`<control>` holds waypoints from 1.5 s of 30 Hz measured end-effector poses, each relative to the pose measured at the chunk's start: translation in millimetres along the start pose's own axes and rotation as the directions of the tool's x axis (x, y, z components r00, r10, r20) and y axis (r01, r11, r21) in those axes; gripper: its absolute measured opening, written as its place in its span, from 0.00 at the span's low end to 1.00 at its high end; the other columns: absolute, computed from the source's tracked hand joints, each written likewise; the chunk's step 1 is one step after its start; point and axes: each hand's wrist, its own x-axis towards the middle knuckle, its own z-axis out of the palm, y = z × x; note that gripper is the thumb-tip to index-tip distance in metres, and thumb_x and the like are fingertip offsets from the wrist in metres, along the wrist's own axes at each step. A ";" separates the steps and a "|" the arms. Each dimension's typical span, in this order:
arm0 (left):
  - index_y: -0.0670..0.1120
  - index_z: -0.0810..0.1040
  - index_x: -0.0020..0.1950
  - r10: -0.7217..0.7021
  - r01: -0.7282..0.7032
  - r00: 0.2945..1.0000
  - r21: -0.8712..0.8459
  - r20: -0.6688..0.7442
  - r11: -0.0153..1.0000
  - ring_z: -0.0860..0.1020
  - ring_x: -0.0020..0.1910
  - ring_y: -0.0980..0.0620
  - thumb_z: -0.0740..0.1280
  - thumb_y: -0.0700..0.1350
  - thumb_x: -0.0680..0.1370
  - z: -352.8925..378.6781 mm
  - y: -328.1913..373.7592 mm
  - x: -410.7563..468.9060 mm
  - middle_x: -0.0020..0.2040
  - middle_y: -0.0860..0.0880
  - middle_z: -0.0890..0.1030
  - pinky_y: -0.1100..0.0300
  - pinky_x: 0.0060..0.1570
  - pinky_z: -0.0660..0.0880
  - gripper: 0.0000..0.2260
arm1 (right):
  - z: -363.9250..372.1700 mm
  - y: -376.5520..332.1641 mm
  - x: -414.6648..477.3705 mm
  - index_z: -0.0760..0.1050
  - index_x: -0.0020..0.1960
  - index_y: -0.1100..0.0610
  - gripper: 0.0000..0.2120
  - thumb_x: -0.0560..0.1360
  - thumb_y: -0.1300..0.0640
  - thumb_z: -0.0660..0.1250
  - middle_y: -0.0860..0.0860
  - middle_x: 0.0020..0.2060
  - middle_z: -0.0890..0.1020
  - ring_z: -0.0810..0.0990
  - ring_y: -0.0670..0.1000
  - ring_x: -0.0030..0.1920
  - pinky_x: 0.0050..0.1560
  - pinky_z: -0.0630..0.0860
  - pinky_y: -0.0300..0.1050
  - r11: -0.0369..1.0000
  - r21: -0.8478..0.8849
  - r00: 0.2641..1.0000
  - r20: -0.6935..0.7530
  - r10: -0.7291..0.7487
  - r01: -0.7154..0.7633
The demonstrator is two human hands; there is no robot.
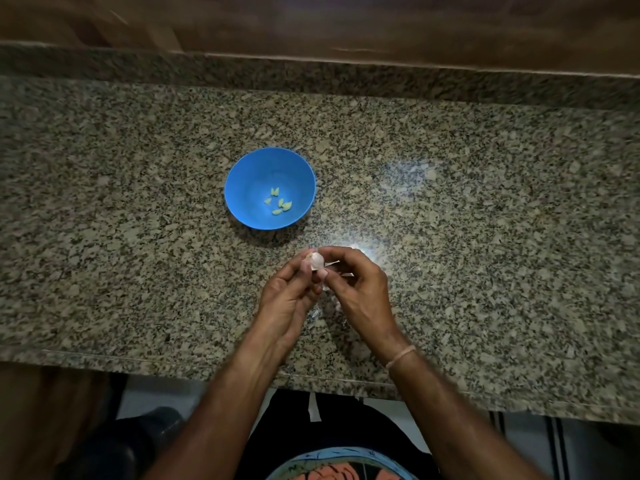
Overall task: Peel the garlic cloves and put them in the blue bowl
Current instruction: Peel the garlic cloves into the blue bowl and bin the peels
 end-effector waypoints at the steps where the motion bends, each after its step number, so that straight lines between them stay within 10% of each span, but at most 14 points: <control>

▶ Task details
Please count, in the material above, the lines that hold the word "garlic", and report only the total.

▶ Solution to this exercise
2